The Most Important Creative Trait (According to Creative People)



The most important creative trait isn’t hard work. It’s not passion or perseverance. 

Empathy? No. 

Desire? No. 

The ability to put up with people dumbing down your electric ideas? Kind of, but no. 

We’ve interviewed more than 100 designers, writers, architects, musicians, artists, photographers, entrepreneurs, even a self-described “creative civil servant,” and one trait keeps popping up: relentless curiosity. Or, as writer Wright Thompson puts it, the need to know everything about everything. 

“The people I know who are really good at this don’t turn it on and off for work,” he says. “They don’t ever turn it off because it can’t be turned off. The stories are the accidental byproduct of them living their lives.”

Fellow author Elizabeth Gilbert has traveled the world far and wide to eat, pray, and love. And she, too, has come to the same conclusion about this trait. “The creators who most inspire me are not necessarily the most passionate, but the most curious,” she says. “Curiosity is what keeps you working steadily, while hotter emotions come and go.”

Bosses can halt projects, but they can’t hold back your desire to look at the world around you and want to know more. Of course, you don’t just tell someone to be curious. You need to cultivate and create the conditions for it.

 “It takes trust that you can actually experiment and take risks to ask a question that is silly or question why something has always been done that way,” says Jessie McGuire, Managing Director at Thought Matter. “We bring people in who want to share their stories, and we strive to create a ‘brave space’ for people to tell their stories. And it’s not just for our capital-C creatives. The person who leads our finances has to feel curious as well.”

Here’s another learning we can share — there is no such thing as a linear career path. You have a stint here and a stretch there, and likely a wild detour that took you in a completely new direction. And that’s all while new technologies significantly impact your skill set and job prospects. “No matter what comes along, if you're adaptable and curious, you’re going to be able to survive,” says Justin Gignac, CEO at Working Not Working. 

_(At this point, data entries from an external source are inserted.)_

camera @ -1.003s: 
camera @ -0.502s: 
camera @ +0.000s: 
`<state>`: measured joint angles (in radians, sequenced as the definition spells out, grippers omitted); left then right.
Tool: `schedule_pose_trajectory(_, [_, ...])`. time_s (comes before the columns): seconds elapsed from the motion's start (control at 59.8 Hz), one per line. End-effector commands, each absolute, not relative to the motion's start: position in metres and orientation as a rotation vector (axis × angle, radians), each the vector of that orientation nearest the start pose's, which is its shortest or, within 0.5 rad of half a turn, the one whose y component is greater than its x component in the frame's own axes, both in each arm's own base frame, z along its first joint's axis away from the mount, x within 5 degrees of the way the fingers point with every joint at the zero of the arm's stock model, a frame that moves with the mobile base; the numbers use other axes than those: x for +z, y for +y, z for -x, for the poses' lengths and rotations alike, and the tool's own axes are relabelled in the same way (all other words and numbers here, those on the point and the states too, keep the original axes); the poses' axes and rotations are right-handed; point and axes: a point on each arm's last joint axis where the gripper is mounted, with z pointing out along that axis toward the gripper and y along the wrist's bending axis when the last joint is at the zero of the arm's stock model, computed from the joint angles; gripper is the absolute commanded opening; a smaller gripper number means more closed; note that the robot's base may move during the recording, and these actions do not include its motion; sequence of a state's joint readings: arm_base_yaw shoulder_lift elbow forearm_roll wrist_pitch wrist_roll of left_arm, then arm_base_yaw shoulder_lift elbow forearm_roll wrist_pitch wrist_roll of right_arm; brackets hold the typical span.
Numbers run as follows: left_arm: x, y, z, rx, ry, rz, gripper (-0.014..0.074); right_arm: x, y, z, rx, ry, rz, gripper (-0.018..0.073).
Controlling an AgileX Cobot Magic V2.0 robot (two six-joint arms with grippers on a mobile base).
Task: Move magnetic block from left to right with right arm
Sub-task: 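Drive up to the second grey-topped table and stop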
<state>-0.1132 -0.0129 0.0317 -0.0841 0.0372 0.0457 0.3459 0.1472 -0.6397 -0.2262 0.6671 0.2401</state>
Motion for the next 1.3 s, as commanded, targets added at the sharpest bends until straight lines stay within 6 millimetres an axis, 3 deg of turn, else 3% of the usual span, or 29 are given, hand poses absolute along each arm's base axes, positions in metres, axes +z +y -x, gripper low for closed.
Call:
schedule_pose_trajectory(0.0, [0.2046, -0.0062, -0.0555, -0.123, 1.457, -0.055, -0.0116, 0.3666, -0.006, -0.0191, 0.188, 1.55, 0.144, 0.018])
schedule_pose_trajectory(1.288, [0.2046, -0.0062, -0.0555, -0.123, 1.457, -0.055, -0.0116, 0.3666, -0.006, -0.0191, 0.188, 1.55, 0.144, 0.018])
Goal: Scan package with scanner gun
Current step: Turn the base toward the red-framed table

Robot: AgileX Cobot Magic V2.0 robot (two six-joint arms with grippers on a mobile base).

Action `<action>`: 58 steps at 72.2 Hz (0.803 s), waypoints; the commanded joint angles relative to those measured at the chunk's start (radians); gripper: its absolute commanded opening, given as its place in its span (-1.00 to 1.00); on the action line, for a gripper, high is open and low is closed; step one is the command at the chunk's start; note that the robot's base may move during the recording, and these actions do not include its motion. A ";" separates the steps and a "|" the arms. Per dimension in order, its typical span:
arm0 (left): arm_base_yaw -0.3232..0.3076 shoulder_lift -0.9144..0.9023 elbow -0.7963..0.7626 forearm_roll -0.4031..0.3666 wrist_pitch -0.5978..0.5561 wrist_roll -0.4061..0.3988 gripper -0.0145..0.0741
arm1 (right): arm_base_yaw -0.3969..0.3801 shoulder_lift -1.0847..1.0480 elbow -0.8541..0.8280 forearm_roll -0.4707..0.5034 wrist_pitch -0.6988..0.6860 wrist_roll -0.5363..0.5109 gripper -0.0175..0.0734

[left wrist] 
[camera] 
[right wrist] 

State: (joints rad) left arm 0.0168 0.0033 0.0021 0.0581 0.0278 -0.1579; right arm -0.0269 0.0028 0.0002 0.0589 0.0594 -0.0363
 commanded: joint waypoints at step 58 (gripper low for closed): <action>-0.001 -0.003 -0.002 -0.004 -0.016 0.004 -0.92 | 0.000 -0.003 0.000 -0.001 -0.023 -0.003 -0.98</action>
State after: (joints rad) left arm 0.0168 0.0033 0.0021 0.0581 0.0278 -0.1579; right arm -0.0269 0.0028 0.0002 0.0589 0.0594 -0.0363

One of Working Not Working’s core values is fight the robots. “When the machines rule our humanity and creativity will be the only weapon we have, wield it ferociously,” says Gignac. If you’re worried about a robot taking your job, remember that they don’t know what it’s like to be human, to be insecure, to feel confident. They’re programmed, while you have the ability to learn more and expand your thinking, as long as you let your curiosity take you there. 

Sometimes it takes you to the most unexpected places. Ali Marmaduke, an Oregon native, began his career as a journalist in Yemen, then moved to conflict zones in South Sudan and Sri Lanka to work for an NGO. Now, as the Strategy Director at Bulletproof in Amsterdam, he works with clients such as Heineken and Booking. (He was also named a spy at one point, but that’s for another story.) 

These career chapters don’t fit into the conventional box, and yet looking back, Marmaduke sees a clear thread that connects them. “Curiosity and storytelling bring it all together,” he says. “I know that’s the biggest cliché: that strategists need to be curious. But I love to write, and even more than writing, I love to report. I love to learn new things about new subjects and have hypotheses to investigate, to prove or disprove, and then write compelling narratives that inform people or change their opinions about something.”

One of our favorite quotes on the subject brings us back to Wright Thompson who says he finds the brainstorm meeting absurd. Amen! “Everybody is looking for ideas all the time, like breathing, or they are not doing it at all,” he says. “If you have to come in at a set time to come up with ideas, I don’t want to be anywhere near you.”

(Quick side note, Thompson’s curiosity once drove him to go down the rabbit hotel on the physics of catching a Marlin grander fish, or Marlin that weighs 1,000 pounds.“It’s the craziest sh*t you’ve ever seen in your life,” he says. “When you hear the line go out, it’s like a submarine. Like what’s going to come out of the water? Red October? I am fascinated by the human urge to catch them. I mean, why?”)

Good ideas rarely materialize in a conference room. They happen out and about in the world. So strive to be a curious citizen of the world. “We keep moving forward, opening new doors, and doing new things, because we're curious,” Walt Disney once said. “And curiosity keeps leading us down new paths.”